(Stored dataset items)
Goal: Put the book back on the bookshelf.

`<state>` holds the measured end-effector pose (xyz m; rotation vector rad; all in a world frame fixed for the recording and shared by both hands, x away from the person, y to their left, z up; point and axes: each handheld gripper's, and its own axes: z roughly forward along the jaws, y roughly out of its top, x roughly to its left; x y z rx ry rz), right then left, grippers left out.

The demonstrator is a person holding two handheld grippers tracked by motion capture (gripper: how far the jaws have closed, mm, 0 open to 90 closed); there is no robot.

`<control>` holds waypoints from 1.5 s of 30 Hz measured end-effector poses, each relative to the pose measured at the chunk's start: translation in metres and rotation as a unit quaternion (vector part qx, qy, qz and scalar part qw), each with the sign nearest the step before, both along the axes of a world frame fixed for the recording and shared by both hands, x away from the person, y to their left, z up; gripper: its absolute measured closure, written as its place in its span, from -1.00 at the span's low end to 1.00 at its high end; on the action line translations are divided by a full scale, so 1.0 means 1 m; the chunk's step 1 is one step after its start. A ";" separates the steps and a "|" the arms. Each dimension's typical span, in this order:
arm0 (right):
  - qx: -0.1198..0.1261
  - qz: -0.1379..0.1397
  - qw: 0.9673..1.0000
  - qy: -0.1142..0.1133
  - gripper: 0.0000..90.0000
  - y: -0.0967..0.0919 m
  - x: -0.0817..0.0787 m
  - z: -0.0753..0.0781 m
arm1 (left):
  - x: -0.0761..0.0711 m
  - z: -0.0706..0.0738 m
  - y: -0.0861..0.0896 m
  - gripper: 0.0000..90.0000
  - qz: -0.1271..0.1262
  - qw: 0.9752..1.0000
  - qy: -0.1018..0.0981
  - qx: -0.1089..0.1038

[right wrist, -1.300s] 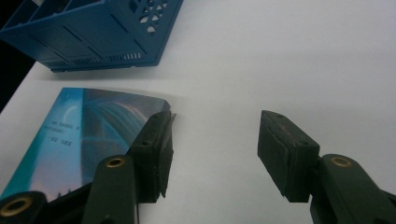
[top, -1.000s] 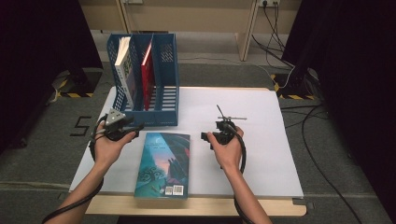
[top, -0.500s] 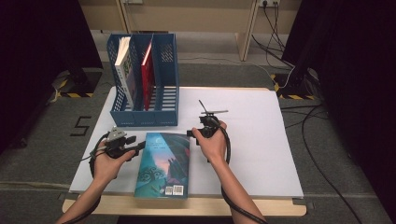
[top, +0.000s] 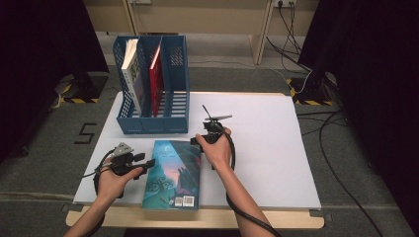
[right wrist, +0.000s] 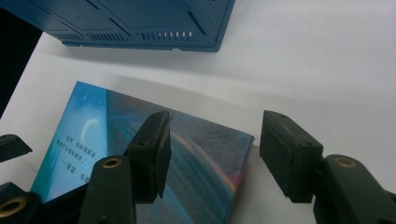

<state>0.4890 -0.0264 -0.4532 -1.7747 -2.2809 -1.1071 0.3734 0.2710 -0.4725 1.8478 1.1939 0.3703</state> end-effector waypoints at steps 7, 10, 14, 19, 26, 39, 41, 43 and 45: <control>-0.001 -0.001 1.000 0.010 -0.06 0.003 0.004 -0.005 | -0.005 -0.006 0.002 -0.06 -0.006 1.000 0.010 -0.008; -0.004 -0.002 1.000 0.012 -0.06 0.004 0.005 -0.007 | -0.007 -0.007 0.002 -0.07 -0.008 1.000 0.012 -0.011; -0.005 0.000 1.000 0.016 -0.08 0.004 0.008 -0.011 | -0.007 -0.008 0.000 -0.07 -0.011 1.000 0.015 -0.015; 0.004 -0.004 1.000 0.024 -0.10 0.004 0.008 -0.012 | -0.006 -0.008 -0.002 -0.08 -0.013 1.000 0.017 -0.019; 0.010 -0.001 1.000 0.029 -0.12 0.008 0.010 -0.013 | -0.004 -0.008 -0.006 -0.06 -0.018 0.999 0.024 -0.024; 0.024 -0.002 0.999 0.036 -0.15 0.006 0.009 -0.017 | -0.004 -0.008 -0.010 -0.06 -0.028 0.999 0.034 -0.028; 0.028 -0.003 0.999 0.042 -0.15 0.006 0.008 -0.017 | -0.004 -0.008 -0.011 -0.06 -0.027 0.999 0.034 -0.027; 0.030 -0.004 0.999 0.042 -0.15 0.005 0.007 -0.018 | -0.004 -0.008 -0.011 -0.06 -0.026 0.999 0.033 -0.026; 0.032 -0.004 0.999 0.043 -0.15 0.005 0.007 -0.018 | -0.005 -0.008 -0.012 -0.06 -0.026 0.999 0.032 -0.023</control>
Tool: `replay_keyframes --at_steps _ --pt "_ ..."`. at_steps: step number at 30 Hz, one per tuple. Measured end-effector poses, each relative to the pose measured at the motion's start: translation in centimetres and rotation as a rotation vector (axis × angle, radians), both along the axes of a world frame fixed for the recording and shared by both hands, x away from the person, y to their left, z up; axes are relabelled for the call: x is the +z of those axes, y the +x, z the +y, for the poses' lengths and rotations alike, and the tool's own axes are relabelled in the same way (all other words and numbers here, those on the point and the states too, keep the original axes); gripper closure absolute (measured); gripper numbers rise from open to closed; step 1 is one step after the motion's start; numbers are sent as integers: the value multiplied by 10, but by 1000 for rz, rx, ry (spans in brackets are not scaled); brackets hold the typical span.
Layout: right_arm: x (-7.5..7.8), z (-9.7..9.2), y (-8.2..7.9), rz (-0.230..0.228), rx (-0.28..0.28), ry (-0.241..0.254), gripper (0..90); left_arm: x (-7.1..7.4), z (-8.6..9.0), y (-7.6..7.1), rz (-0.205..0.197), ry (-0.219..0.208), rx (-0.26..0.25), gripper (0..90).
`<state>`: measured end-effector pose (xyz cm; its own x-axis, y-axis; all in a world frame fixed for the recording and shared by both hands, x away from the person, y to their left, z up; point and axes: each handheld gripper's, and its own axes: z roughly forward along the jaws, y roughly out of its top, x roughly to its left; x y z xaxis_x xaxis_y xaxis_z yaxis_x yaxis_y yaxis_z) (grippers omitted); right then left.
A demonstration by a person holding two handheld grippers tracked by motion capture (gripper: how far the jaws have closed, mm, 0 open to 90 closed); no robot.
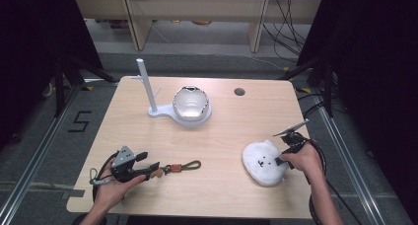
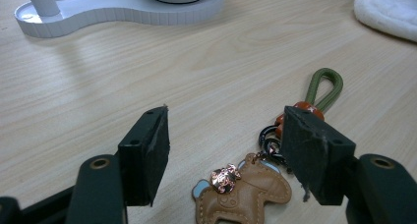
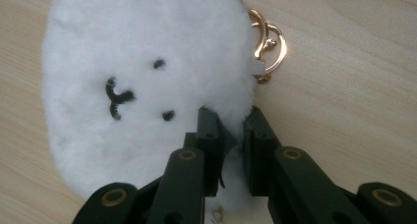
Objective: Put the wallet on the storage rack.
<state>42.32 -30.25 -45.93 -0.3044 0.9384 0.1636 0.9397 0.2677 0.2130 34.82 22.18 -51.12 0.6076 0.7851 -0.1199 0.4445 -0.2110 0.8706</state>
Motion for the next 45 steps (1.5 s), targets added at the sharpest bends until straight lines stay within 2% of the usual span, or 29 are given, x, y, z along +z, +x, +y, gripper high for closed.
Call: replay_keyframes --at_steps 2,3,8,11,15,20,21,25,26,27,30,33,38,39,40,42,43,45 --pt "1 1 -2 -5 -10 -1 817 0 0 0 0 -3 1 350" --pt "2 0 -4 -13 7 4 821 0 0 0 2 -4 2 350" --pt "5 1 -8 -24 12 10 825 -1 0 0 4 1 -1 350" --pt "11 3 -13 -29 -6 14 831 -1 0 0 3 -2 0 350" --pt "19 6 -18 -69 -3 8 835 -1 0 0 1 -4 0 350" --pt "26 8 -22 -90 9 -4 837 -1 0 -1 4 1 -2 351" --pt "30 10 -24 -110 11 -3 838 -2 0 0 5 0 -7 351" --pt "35 13 -26 -129 17 -5 840 -2 0 0 3 -4 -5 351" --pt "38 18 -28 -118 -37 12 841 -2 0 0 4 -2 -6 351" --pt "38 14 -27 -147 9 -10 842 -2 0 -1 6 1 -7 351" --pt "40 15 -27 -153 0 -12 843 -2 0 -1 7 2 -7 351" --pt "46 15 -28 -191 12 6 843 -2 0 -1 5 1 -5 351" --pt "50 16 -28 -212 16 5 843 -2 0 -1 4 1 1 351" --pt "50 15 -28 -214 20 -1 843 -2 0 -1 5 -2 -2 351" --pt "50 15 -27 -245 48 8 843 -2 0 -1 6 -1 -2 352" --pt "51 15 -28 -256 46 21 843 -3 0 -1 6 -1 -2 352" --pt "51 15 -28 -269 47 13 843 -3 0 -1 6 -1 -2 351" --pt "52 15 -28 -269 56 8 843 -3 0 -1 6 0 -3 352"
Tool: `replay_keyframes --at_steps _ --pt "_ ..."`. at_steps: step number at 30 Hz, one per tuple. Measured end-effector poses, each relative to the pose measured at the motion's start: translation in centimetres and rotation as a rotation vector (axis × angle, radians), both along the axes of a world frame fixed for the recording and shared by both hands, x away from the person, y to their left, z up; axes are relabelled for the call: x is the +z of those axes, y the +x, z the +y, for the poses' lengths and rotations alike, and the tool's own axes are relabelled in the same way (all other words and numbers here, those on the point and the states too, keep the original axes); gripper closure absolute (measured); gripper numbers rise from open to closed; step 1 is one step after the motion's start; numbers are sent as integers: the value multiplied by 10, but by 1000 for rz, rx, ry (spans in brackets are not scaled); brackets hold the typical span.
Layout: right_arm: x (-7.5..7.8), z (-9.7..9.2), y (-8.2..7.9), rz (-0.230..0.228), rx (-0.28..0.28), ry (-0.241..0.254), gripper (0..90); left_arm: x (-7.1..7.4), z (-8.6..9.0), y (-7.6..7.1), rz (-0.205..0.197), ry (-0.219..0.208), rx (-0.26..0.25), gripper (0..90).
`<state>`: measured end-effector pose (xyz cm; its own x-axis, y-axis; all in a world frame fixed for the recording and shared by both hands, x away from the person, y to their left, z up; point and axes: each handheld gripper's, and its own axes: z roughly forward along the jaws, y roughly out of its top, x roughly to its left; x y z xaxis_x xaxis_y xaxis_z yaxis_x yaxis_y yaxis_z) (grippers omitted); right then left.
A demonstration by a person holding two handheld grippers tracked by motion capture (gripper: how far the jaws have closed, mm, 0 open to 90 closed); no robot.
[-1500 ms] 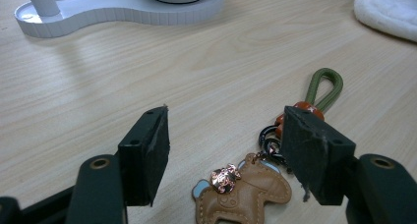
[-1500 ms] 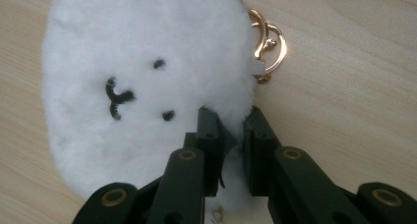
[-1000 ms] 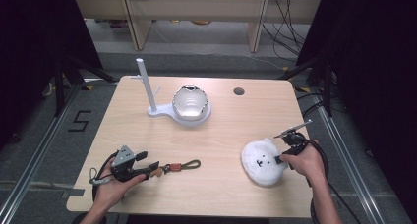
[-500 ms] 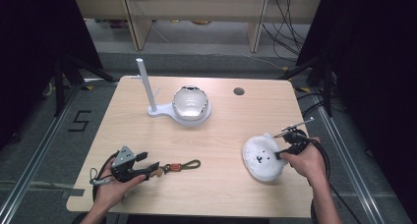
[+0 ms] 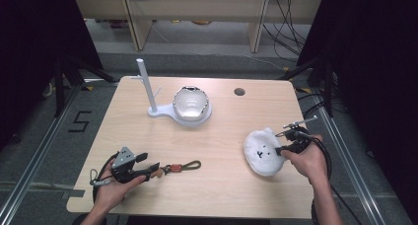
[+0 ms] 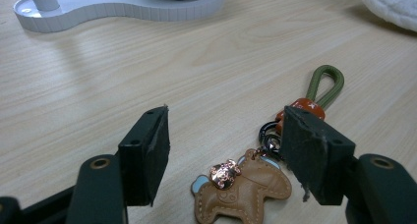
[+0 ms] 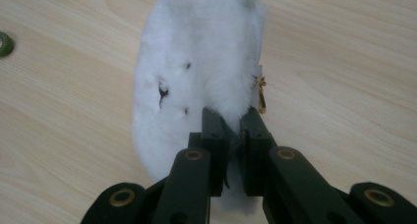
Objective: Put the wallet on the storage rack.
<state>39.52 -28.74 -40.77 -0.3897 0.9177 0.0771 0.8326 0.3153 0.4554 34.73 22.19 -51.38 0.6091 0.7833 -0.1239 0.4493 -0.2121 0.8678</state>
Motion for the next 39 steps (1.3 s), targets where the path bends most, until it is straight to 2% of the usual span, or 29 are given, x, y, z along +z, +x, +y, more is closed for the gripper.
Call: replay_keyframes --at_steps 9,10,15,16,18,19,21,23,25,27,31,32,33,34,37,39 --pt "8 3 -1 -70 -11 18 843 0 0 0 -1 -2 2 352" --pt "7 2 0 -91 9 17 843 0 0 0 -1 -2 2 352" --pt "11 5 -1 -99 -15 30 843 0 0 0 -1 -3 3 351" --pt "11 5 0 -127 -10 24 842 0 0 0 -1 -4 3 352" --pt "12 5 1 -131 2 34 842 0 0 0 -1 -4 3 352" --pt "12 6 1 -130 -18 40 842 0 0 0 -2 -3 3 352" --pt "13 6 1 -155 -14 40 842 0 0 0 -1 -4 3 351" --pt "14 7 1 -138 -6 58 841 -1 -1 0 -1 -4 4 352" --pt "15 7 1 -159 -18 53 841 -1 -1 -1 -1 -5 4 351" --pt "15 8 1 -155 -20 49 841 -1 -1 -1 -2 -5 7 352" --pt "16 8 1 -176 -22 52 841 -1 -1 -1 0 -5 17 352" --pt "16 11 0 -173 -47 61 841 -1 -1 -2 3 1 17 353" --pt "16 11 0 -173 -47 61 841 -1 -1 -2 3 1 17 352" --pt "16 8 2 -195 -23 47 840 -1 -2 -2 2 -2 14 352" --pt "15 8 2 -211 -24 49 840 -2 -1 -2 2 -2 14 353" --pt "16 10 2 -219 -22 77 840 -2 -1 -2 2 -2 17 352"
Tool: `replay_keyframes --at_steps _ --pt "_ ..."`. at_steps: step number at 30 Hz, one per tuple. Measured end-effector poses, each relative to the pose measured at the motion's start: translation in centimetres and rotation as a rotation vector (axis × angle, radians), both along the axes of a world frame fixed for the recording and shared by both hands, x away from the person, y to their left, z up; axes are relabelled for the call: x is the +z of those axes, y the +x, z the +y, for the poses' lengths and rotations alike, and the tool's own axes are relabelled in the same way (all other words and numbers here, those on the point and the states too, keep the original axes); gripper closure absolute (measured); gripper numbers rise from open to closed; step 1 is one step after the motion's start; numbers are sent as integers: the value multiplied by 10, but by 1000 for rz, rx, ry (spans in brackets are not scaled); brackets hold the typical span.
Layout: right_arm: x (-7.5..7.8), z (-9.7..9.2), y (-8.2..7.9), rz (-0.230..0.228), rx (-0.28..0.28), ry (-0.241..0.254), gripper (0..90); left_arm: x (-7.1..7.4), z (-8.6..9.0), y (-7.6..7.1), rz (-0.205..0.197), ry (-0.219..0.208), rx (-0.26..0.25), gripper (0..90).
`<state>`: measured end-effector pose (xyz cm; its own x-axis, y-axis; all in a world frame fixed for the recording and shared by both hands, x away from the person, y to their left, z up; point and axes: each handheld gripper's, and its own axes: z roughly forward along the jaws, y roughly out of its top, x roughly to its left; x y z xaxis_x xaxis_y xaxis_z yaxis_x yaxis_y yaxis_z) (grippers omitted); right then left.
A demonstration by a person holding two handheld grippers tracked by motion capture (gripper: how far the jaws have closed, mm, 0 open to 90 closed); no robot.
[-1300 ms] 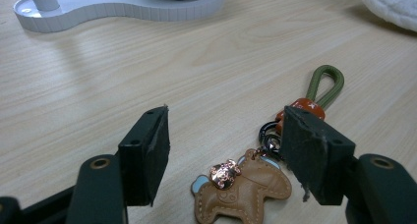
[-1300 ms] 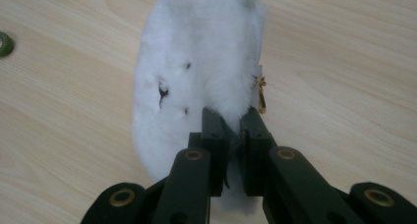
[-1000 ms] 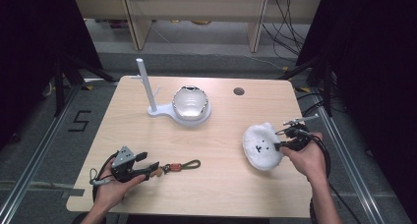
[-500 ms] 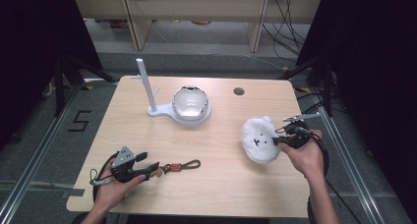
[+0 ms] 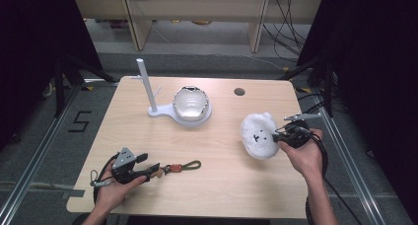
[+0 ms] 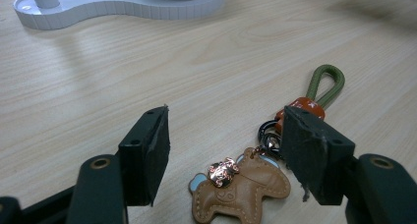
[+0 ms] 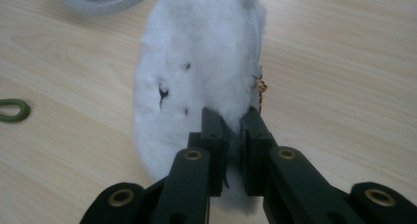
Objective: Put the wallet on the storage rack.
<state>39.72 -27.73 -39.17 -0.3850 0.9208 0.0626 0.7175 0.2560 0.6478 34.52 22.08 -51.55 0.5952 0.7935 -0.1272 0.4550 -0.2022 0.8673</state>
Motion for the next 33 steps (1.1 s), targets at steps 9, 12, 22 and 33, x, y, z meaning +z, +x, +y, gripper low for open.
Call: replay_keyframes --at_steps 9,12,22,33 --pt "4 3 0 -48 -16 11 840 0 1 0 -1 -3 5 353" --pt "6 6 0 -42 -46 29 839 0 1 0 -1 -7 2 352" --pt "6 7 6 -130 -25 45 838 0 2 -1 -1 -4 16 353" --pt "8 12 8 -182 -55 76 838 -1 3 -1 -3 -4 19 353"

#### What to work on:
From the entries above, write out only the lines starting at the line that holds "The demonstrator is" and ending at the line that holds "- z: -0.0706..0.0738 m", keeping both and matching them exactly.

#### Response for this exercise:
The demonstrator is a person holding two handheld grippers tracked by motion capture (gripper: how far the jaws have closed, mm, 0 open to 90 closed); there is no robot.

`<control>` holds waypoints from 1.5 s of 30 Hz measured end-effector poses, each relative to the pose measured at the chunk's start: translation in metres and rotation as a unit quaternion (vector part qx, qy, qz and scalar part qw), each with the sign nearest the step before, both along the axes of a world frame fixed for the recording and shared by both hands, x away from the person, y to their left, z up; gripper: its absolute measured closure, written as its place in its span, from -1.00 at the span's low end to 1.00 at its high end; on the action line translations are divided by a full scale, so 1.0 means 1 m; the chunk's step 1 is one step after its start. A ";" separates the steps and a "|" the arms. Each dimension's typical span, in this order:
arm0 (right):
  - qx: -0.1198..0.1261
  - qz: -0.1379..0.1397
  - qw: 0.9673..1.0000
  - qy: -0.1142..0.1133
  - gripper: 0.0000..90.0000
  - y: -0.0967..0.0919 m
  - x: -0.0817..0.0787 m
  - z: -0.0753..0.0781 m
arm1 (left):
  - x: -0.0761..0.0711 m
  - z: -0.0706..0.0738 m

No further output is required.